The records that follow are to be repeated exactly, with no pictures carried over.
--- START ---
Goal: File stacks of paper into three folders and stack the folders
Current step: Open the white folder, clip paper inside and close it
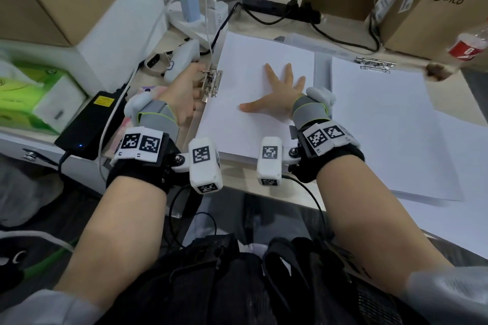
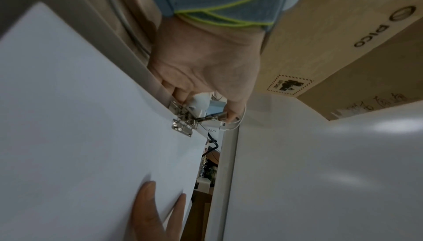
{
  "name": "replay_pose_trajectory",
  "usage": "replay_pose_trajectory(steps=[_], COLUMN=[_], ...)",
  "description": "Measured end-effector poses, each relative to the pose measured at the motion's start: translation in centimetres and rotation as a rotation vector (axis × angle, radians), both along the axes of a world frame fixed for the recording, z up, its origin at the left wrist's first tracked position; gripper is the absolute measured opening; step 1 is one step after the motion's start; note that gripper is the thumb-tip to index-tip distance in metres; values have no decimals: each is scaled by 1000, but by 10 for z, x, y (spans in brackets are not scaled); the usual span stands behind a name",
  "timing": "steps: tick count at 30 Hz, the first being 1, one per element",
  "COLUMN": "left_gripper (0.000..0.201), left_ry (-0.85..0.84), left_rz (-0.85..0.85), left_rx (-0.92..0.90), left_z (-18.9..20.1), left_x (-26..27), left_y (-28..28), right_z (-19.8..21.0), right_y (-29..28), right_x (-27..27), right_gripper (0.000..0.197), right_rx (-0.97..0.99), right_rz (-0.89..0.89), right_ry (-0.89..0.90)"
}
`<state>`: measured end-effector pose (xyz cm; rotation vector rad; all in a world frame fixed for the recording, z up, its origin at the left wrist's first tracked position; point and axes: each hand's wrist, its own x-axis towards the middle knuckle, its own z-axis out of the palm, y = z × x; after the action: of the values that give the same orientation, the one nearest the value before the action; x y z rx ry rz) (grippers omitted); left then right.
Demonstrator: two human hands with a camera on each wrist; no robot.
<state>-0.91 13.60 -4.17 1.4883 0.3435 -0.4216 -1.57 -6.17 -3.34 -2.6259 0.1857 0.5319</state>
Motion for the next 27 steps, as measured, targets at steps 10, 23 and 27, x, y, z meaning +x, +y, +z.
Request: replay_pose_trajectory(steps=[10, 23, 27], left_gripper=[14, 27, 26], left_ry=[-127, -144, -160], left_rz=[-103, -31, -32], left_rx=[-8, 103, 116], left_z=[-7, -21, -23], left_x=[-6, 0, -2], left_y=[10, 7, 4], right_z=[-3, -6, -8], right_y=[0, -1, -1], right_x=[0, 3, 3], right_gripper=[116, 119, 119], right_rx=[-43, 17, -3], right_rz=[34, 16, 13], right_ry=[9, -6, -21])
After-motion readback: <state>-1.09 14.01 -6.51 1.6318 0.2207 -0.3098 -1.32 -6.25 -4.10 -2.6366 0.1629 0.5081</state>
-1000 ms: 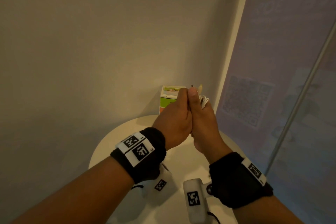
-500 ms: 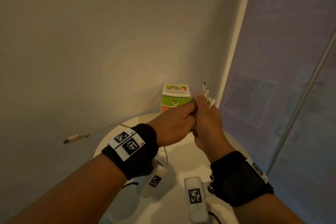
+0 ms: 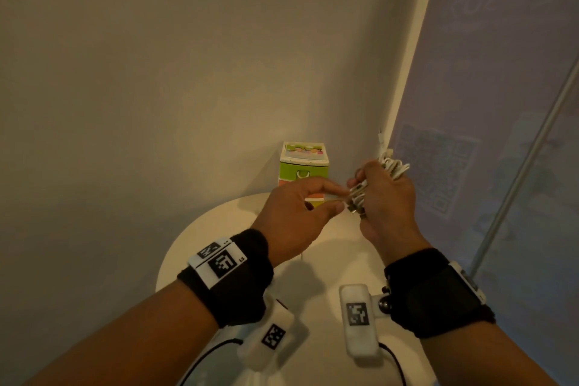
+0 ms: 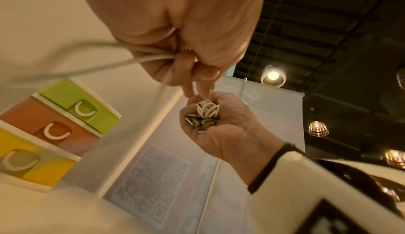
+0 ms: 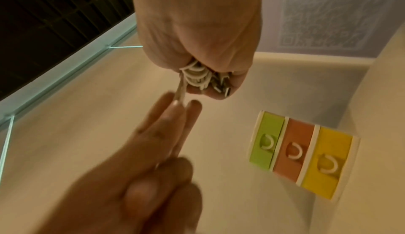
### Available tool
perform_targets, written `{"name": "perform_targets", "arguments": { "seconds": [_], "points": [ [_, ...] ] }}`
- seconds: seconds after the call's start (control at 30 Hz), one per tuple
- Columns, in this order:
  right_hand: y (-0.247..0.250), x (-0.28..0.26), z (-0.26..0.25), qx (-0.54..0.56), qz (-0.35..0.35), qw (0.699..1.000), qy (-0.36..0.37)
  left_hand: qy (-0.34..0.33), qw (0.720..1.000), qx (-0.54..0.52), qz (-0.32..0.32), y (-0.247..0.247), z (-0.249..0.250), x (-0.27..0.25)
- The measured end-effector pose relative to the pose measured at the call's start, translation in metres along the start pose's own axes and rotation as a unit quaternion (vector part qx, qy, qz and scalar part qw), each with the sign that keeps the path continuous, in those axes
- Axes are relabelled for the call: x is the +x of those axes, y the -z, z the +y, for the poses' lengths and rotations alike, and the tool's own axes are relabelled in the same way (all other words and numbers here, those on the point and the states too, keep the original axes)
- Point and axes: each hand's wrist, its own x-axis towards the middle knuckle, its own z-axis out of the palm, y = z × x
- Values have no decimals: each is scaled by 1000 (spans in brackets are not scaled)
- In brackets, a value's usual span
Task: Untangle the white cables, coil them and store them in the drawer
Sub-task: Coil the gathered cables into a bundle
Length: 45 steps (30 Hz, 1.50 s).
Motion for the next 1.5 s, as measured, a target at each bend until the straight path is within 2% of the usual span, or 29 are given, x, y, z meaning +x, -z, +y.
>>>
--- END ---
**Reply to the exercise**
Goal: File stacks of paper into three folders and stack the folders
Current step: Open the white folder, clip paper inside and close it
{
  "name": "replay_pose_trajectory",
  "usage": "replay_pose_trajectory(steps=[_], COLUMN=[_], ...)",
  "description": "Measured end-effector poses, each relative to the pose measured at the motion's start: translation in centimetres and rotation as a rotation vector (axis × angle, radians), both along the axes of a world frame fixed for the recording, z up, its origin at the left wrist's first tracked position; gripper is the absolute measured opening; step 1 is one step after the motion's start; note that gripper is the thumb-tip to index-tip distance in metres; values have no decimals: each is scaled by 1000, but by 10 for z, x, y (spans in brackets are not scaled); the usual span stands behind a name",
  "timing": "steps: tick count at 30 Hz, the first being 1, one per element",
  "COLUMN": "left_gripper (0.000..0.201), left_ry (-0.85..0.84), left_rz (-0.85..0.85), left_rx (-0.92..0.90), left_z (-18.9..20.1), left_x (-26..27), left_y (-28..28), right_z (-19.8..21.0), right_y (-29..28), right_x (-27..27), right_gripper (0.000..0.197), right_rx (-0.97..0.99), right_rz (-0.89..0.89), right_ry (-0.89..0.90)"
}
`<state>`: measured end-effector pose (xyz cm; rotation vector rad; all in a world frame fixed for the recording, z up, its origin at the left wrist's first tracked position; point and axes: each hand's wrist, its own x-axis towards the middle knuckle, its own z-axis out of the palm, y = z × x; after the action: of the values that give the same orientation, the one nearest the value before the action; x y z rx ry rz) (grippers omitted); left then right.
Demonstrator: two human hands with a camera on each wrist; no robot.
<state>-0.91 13.60 -4.17 1.4883 0.3435 -0.4216 -1.57 -6.17 -3.34 -2.6259 0.1857 0.5319</state>
Motion for the next 27 steps, as measured, targets at steps 10, 23 and 27, x, y, z meaning +x, +y, +z.
Request: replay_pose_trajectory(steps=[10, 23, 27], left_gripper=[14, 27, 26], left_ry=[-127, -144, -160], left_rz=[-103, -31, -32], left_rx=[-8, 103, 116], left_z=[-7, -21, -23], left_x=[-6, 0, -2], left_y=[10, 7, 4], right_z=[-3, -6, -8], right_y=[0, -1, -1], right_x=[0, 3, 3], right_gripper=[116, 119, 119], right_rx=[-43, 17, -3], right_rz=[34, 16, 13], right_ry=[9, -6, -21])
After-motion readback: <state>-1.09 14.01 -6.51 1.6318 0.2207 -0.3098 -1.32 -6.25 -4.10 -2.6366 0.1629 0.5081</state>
-1000 ms: 
-500 ms: 
+0 ms: 
+0 ms: 
+0 ms: 
### Available tool
perform_targets, written `{"name": "perform_targets", "arguments": { "seconds": [_], "points": [ [_, ...] ] }}`
- seconds: seconds after the call's start (control at 30 Hz), one per tuple
- Columns, in this order:
  right_hand: y (-0.247..0.250), x (-0.28..0.26), z (-0.26..0.25), qx (-0.54..0.56), qz (-0.35..0.35), qw (0.699..1.000), qy (-0.36..0.37)
  left_hand: qy (-0.34..0.33), qw (0.720..1.000), qx (-0.54..0.52), qz (-0.32..0.32), y (-0.247..0.247), z (-0.249..0.250), x (-0.27..0.25)
- The measured end-effector pose relative to the pose measured at the call's start, translation in metres along the start pose's own axes and rotation as a unit quaternion (vector part qx, qy, qz and scalar part qw), each with the sign that keeps the path continuous, in those axes
- Axes are relabelled for the call: x is the +x of those axes, y the -z, z the +y, for the poses' lengths and rotations alike, and the tool's own axes are relabelled in the same way (all other words and numbers here, those on the point and the states too, keep the original axes)
- Point and axes: each hand's wrist, its own x-axis towards the middle knuckle, its own z-axis out of the palm, y = z × x
- Values have no decimals: each is scaled by 1000 (spans in brackets are not scaled)
- In brackets, a value's usual span
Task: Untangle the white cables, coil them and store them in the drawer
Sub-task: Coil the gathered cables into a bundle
Length: 45 steps (30 Hz, 1.50 s).
Motion for the next 1.5 s, as measured, a target at each bend until the straight path is within 2% of the usual span, or 29 are given, x, y, z meaning +x, -z, +y.
>>>

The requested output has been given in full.